The F840 contains one processor and the IP-4700 *needs* those extra processors because its performance is abyssmal. See the following for the 840 and IP-4700 respectively:
[NTAP 840: 1 PIII 733 processor 40 disks, 1 filesystem, 11626 ops, 2.8ms] See: specbench.org
[EMC IP-4700: 2 PIII 733 processors, 100 disks, 18 filesystems, 11451 ops, 8.1ms] See: specbench.org
The results of these benchmarks show EMC uses 2X the processors, more than 2X the disks and 18X the file systems to get numbers close to NTAP. Note also that EMC *DOES NOT* have RAID enabled for these benchmarks which, if enabled, would even make these numbers look worse.
EMC needs those extra processor slots!
> In January, EMC introduced the FC4700, which uses the same 4-processor platform > as the IP4700 and which can be converted to the IP4700 with the simple change of > software and the interface card -- FC4700 requires fibre channel while IP4700 requires > gigabit ethernet. EMC also provided an upgrade path -- software and controller board change -- > between the FC4500 installed base (30,000-40,000 units) and the FC4700, which practically > assures it of a successful debut. EMC indicated that like the IP4700, they already had the > FC4700 out in the field for 90 days before the product announcement.

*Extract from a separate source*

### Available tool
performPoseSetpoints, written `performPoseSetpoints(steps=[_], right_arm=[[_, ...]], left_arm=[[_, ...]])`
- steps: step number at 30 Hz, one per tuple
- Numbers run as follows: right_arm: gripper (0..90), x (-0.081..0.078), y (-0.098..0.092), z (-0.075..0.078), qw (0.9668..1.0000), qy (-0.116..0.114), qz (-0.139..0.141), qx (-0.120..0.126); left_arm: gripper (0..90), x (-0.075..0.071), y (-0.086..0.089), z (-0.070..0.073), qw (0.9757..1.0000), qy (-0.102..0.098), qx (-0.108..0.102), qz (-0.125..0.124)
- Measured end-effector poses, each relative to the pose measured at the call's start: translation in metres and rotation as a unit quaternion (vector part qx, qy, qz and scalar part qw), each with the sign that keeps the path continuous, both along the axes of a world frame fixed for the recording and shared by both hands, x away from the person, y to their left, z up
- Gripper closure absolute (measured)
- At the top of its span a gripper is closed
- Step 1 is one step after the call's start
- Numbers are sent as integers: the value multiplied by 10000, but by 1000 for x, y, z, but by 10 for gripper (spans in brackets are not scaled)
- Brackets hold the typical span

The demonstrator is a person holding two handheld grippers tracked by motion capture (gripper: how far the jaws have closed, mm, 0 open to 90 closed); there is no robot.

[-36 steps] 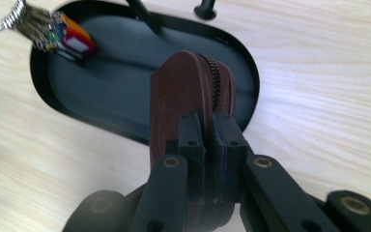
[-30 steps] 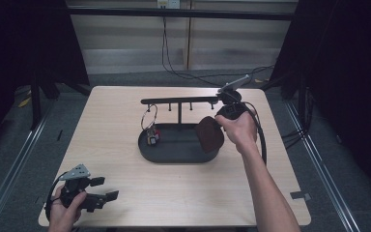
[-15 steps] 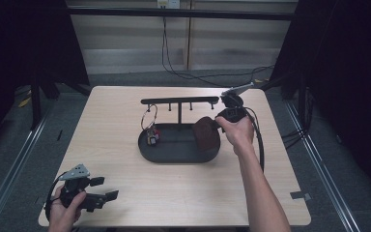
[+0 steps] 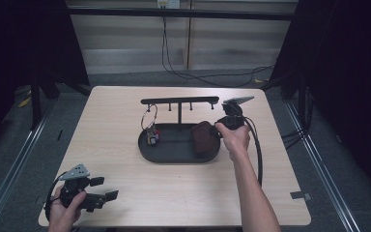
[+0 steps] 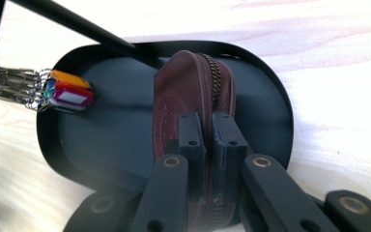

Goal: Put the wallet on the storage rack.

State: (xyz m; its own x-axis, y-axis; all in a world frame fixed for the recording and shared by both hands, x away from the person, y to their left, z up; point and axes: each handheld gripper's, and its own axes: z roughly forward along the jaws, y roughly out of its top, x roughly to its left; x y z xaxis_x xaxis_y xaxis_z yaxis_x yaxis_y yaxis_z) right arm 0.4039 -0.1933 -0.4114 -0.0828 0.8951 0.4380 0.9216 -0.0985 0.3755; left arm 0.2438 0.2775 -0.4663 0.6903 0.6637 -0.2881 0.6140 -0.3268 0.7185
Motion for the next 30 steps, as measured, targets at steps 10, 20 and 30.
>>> performPoseSetpoints(steps=[10,20,30], right_arm=[[832,-1,-2,-27,9994,45,-55,346],[795,-2,-7,-39,9999,-9,-75,81],[665,-4,-8,-40,9998,-115,42,-138]], left_arm=[[164,-1,-1,0,10000,9,-8,19],[164,-1,-1,0,10000,12,-3,10],[164,1,0,-1,10000,24,15,7]])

This is a problem for EMC: are they a SAN vendor or a NAS vendor? From what the analysts have said: EMC still leads with the Symmetrix, then the Celerra/Symmetrix and lastly the IP-4700. It seems they are now selling Symmetrixes and throwing an IP-4700 on top for free in an attempt to seed units?
This is what an analyst has said in the last week.
> The key here is that EMC designed 4 processors into the IP4700, both for redundancy > and performance. This allows them to introduce new features like software at a fairly rapid clip.
They did it for redundancy, then why don't they benchmark with RAID enabled? What's the point of having extra processors when a disk dies and the system is then dead?
More importantly: what customer wants clusters for availability inside the same box? You don't get redundancy or availability benefits inside the same enclosure because if that enclosure gets zonked, you have no redundancy.
The customers that want real redundancy, want it outside the box from clustered systems.
The IP-4700 processors are a performance feature, not an availability feature.
> It looks like EMC is on track towards displacing NTAP at top of the NAS market by the > end of 2001. I suspect that for all practical purposes the NAS market will be combined > with the SAN market in industry reports considering how fast the SAN/NAS hybridization is > taking place. Celerra HighRoad and Celerra SE are unique SAN/NAS hybrid products and > one can argue that at the hardware level, the FC4700 and IP4700 represent a > new type of SAN/NAS hybridization.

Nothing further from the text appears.